● **HOW TO COMPLETE THIS TASK**
Each line below must be set down exactly as it stands.

Dataset records:
========================

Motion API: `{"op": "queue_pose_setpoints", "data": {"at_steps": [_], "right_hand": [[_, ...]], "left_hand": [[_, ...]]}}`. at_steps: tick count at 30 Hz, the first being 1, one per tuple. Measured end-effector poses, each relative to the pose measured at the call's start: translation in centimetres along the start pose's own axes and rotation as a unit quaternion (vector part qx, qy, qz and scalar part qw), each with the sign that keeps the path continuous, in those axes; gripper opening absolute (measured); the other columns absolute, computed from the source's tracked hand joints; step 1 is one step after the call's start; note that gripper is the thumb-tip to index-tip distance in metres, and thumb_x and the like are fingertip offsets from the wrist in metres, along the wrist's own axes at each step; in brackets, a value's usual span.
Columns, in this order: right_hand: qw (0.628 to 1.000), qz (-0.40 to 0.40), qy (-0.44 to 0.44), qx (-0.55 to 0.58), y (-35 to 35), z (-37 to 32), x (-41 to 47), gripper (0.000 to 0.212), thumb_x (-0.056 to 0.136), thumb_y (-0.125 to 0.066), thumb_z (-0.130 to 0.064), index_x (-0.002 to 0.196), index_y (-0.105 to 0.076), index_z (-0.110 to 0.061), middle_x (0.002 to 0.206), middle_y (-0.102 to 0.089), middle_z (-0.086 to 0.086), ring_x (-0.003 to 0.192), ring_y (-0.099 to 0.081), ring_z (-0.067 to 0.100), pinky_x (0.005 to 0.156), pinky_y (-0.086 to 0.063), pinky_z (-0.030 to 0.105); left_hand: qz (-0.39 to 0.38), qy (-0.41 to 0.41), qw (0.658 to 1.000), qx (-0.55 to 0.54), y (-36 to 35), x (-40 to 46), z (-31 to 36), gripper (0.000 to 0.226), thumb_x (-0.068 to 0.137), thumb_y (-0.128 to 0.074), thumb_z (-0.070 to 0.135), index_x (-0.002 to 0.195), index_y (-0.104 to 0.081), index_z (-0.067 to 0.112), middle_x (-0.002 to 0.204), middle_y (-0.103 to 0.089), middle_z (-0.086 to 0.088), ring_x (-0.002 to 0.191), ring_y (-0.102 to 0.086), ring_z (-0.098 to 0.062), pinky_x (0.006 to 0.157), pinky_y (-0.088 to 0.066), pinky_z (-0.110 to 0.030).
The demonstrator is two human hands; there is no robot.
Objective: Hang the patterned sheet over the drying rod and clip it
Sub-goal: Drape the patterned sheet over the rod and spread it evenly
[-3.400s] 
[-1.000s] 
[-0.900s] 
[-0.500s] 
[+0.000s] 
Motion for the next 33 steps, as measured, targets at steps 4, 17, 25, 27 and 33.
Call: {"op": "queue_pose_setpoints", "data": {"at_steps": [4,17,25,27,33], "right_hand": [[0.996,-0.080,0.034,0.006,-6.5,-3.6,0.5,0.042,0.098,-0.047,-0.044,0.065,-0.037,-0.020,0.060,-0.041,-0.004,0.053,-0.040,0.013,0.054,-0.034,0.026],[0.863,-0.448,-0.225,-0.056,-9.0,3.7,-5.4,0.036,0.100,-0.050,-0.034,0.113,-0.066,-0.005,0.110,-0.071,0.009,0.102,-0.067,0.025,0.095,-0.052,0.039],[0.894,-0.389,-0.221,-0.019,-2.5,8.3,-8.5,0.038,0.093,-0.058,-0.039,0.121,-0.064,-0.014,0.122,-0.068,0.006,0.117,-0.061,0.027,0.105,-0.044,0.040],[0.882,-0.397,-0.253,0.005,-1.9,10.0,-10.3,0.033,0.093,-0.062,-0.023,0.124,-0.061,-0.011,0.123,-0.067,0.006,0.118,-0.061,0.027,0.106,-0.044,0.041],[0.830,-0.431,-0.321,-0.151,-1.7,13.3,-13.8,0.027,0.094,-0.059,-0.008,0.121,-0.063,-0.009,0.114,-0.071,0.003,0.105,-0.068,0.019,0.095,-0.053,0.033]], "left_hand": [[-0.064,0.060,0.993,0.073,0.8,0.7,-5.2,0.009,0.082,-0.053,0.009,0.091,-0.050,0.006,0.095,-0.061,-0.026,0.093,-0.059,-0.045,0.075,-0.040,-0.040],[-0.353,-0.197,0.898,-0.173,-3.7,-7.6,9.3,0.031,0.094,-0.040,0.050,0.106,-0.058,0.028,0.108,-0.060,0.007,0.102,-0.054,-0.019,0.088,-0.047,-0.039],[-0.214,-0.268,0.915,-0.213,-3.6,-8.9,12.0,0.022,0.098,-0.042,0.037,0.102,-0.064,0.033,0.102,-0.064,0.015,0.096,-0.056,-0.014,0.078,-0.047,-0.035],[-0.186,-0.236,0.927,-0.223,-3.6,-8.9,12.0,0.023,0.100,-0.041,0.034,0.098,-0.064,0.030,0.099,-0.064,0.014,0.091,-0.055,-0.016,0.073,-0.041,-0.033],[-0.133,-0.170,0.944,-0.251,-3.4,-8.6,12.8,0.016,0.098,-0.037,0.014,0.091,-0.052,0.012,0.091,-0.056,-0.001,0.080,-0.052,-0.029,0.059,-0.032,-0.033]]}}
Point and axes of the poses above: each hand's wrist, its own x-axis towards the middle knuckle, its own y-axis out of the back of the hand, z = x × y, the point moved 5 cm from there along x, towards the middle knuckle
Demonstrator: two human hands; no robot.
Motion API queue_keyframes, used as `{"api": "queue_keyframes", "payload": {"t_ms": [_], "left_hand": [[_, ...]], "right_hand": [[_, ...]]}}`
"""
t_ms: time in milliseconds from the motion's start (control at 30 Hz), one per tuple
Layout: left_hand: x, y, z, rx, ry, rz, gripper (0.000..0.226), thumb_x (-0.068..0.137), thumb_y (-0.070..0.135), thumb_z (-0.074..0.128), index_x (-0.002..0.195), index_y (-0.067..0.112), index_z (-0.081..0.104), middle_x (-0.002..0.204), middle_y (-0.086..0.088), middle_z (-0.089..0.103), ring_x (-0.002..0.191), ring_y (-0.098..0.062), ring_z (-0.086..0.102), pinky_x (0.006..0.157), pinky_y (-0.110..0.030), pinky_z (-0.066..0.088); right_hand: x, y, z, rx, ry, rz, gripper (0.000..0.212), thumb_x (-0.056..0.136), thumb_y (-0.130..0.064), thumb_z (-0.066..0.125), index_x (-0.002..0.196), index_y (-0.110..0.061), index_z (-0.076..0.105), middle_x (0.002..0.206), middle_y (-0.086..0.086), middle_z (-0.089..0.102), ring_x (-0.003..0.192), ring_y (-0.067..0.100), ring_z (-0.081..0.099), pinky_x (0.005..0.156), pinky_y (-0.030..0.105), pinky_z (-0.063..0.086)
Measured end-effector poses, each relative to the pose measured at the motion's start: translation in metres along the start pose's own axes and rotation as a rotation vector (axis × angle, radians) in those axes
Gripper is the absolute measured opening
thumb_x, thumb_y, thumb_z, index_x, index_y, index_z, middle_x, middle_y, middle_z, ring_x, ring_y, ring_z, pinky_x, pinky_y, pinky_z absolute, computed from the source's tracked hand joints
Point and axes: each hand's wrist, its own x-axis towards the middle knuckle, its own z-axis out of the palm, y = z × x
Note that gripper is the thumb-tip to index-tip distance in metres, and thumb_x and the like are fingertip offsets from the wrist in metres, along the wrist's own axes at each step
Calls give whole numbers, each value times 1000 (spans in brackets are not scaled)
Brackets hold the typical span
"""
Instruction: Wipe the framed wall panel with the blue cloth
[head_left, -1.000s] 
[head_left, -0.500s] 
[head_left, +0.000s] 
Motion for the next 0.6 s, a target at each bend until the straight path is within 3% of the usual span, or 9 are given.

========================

● **ANSWER SPACE**
Motion API: `{"op": "queue_pose_setpoints", "data": {"at_steps": [_], "right_hand": [[_, ...]], "left_hand": [[_, ...]]}}`. at_steps: tick count at 30 Hz, the first being 1, one per tuple. Measured end-effector poses, each relative to the pose measured at the call's start: translation in centimetres along the start pose's own axes and rotation as a unit quaternion (vector part qx, qy, qz and scalar part qw), each with the sign that keeps the path continuous, in those axes; gripper opening absolute (measured); the other columns absolute, computed from the source's tracked hand joints; step 1 is one step after the call's start; note that gripper is the thumb-tip to index-tip distance in metres, and thumb_x and the like are fingertip offsets from the wrist in metres, along the wrist's own axes at each step; in brackets, a value's usual span.
Columns, in this order: right_hand: qw (0.628 to 1.000), qz (-0.40 to 0.40), qy (-0.44 to 0.44), qx (-0.55 to 0.58), y (-35 to 35), z (-37 to 32), x (-41 to 47), gripper (0.000 to 0.212), thumb_x (-0.056 to 0.136), thumb_y (-0.125 to 0.066), thumb_z (-0.130 to 0.064), index_x (-0.002 to 0.196), index_y (-0.105 to 0.076), index_z (-0.110 to 0.061), middle_x (0.002 to 0.206), middle_y (-0.102 to 0.089), middle_z (-0.086 to 0.086), ring_x (-0.003 to 0.192), ring_y (-0.099 to 0.081), ring_z (-0.067 to 0.100), pinky_x (0.005 to 0.156), pinky_y (-0.086 to 0.063), pinky_z (-0.030 to 0.105); left_hand: qz (-0.39 to 0.38), qy (-0.41 to 0.41), qw (0.658 to 1.000), qx (-0.55 to 0.54), y (-36 to 35), x (-40 to 46), z (-31 to 36), gripper (0.000 to 0.226), thumb_x (-0.068 to 0.137), thumb_y (-0.128 to 0.074), thumb_z (-0.070 to 0.135), index_x (-0.002 to 0.195), index_y (-0.104 to 0.081), index_z (-0.067 to 0.112), middle_x (-0.002 to 0.204), middle_y (-0.103 to 0.089), middle_z (-0.086 to 0.088), ring_x (-0.002 to 0.191), ring_y (-0.102 to 0.086), ring_z (-0.098 to 0.062), pinky_x (0.006 to 0.157), pinky_y (-0.088 to 0.066), pinky_z (-0.110 to 0.030).
The demonstrator is two human hands; there is no robot.
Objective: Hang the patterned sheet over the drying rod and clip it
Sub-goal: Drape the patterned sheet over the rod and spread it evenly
[-3.400s] 
[-1.000s] 
[-0.900s] 
[-0.500s] 
[+0.000s] 
Motion for the next 33 steps, as measured, targets at steps 4, 17, 25, 27 and 33.
Call: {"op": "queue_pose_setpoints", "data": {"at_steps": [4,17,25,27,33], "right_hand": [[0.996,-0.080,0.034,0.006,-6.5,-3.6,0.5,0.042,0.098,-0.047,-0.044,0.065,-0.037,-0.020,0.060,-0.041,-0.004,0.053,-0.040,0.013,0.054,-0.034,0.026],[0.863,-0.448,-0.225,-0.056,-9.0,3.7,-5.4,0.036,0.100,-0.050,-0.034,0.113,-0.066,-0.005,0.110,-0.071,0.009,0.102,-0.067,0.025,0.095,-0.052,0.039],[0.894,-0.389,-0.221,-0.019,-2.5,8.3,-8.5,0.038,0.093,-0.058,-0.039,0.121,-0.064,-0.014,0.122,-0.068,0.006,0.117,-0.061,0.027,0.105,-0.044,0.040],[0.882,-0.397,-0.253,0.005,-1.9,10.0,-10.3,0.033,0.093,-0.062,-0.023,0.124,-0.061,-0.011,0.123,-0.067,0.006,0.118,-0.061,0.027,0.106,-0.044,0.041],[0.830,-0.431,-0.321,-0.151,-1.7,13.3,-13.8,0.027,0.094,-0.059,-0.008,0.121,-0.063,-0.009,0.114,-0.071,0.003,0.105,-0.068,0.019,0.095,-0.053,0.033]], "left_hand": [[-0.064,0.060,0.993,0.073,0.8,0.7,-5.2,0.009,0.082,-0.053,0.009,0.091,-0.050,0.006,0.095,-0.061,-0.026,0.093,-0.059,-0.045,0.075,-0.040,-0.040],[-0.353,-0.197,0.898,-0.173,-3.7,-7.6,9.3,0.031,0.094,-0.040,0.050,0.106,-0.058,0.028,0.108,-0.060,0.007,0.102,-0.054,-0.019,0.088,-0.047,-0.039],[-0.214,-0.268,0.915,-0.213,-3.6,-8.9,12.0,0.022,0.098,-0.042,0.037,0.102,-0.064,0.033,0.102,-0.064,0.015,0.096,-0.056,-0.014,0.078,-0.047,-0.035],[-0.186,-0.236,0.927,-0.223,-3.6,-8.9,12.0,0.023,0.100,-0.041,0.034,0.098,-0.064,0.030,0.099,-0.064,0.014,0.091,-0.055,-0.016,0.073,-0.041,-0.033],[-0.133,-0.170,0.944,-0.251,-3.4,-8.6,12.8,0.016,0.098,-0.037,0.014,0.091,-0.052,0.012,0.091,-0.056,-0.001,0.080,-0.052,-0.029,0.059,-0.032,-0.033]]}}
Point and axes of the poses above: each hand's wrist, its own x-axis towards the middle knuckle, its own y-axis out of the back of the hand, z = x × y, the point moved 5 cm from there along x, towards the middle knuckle
Demonstrator: two human hands; no robot.
Motion API queue_keyframes, used as `{"api": "queue_keyframes", "payload": {"t_ms": [_], "left_hand": [[_, ...]], "right_hand": [[_, ...]]}}`
"""
t_ms: time in milliseconds from the motion's start (control at 30 Hz), one per tuple
Layout: left_hand: x, y, z, rx, ry, rz, gripper (0.000..0.226), thumb_x (-0.068..0.137), thumb_y (-0.070..0.135), thumb_z (-0.074..0.128), index_x (-0.002..0.195), index_y (-0.067..0.112), index_z (-0.081..0.104), middle_x (-0.002..0.204), middle_y (-0.086..0.088), middle_z (-0.089..0.103), ring_x (-0.002..0.191), ring_y (-0.098..0.062), ring_z (-0.086..0.102), pinky_x (0.006..0.157), pinky_y (-0.110..0.030), pinky_z (-0.066..0.088); right_hand: x, y, z, rx, ry, rz, gripper (0.000..0.212), thumb_x (-0.056..0.136), thumb_y (-0.130..0.064), thumb_z (-0.066..0.125), index_x (-0.002..0.196), index_y (-0.110..0.061), index_z (-0.076..0.105), middle_x (0.002..0.206), middle_y (-0.086..0.086), middle_z (-0.089..0.102), ring_x (-0.003..0.192), ring_y (-0.067..0.100), ring_z (-0.081..0.099), pinky_x (0.005..0.156), pinky_y (-0.030..0.105), pinky_z (-0.063..0.086)
Measured end-effector poses, each relative to the pose measured at the motion's start: translation in metres along the start pose's own axes and rotation as a rotation vector (axis × angle, radians) in those axes
Gripper is the absolute measured opening
thumb_x, thumb_y, thumb_z, index_x, index_y, index_z, middle_x, middle_y, middle_z, ring_x, ring_y, ring_z, pinky_x, pinky_y, pinky_z absolute, computed from the source's tracked hand joints
Point and axes: each hand's wrist, its own x-axis towards the middle knuckle, its own z-axis out of the palm, y = z × x
Note that gripper is the thumb-tip to index-tip distance in metres, and thumb_x and the like are fingertip offsets from the wrist in metres, along the wrist's own axes at each step
Calls give whole numbers, each value times 1000 (spans in brackets are not scaled)
Brackets hold the typical span
"""
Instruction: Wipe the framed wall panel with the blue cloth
[head_left, -1.000s] 
[head_left, -0.500s] 
[head_left, +0.000s] 
Motion for the next 0.6 s, a target at each bend until the straight path is within 3% of the usual span, or 9 are given.

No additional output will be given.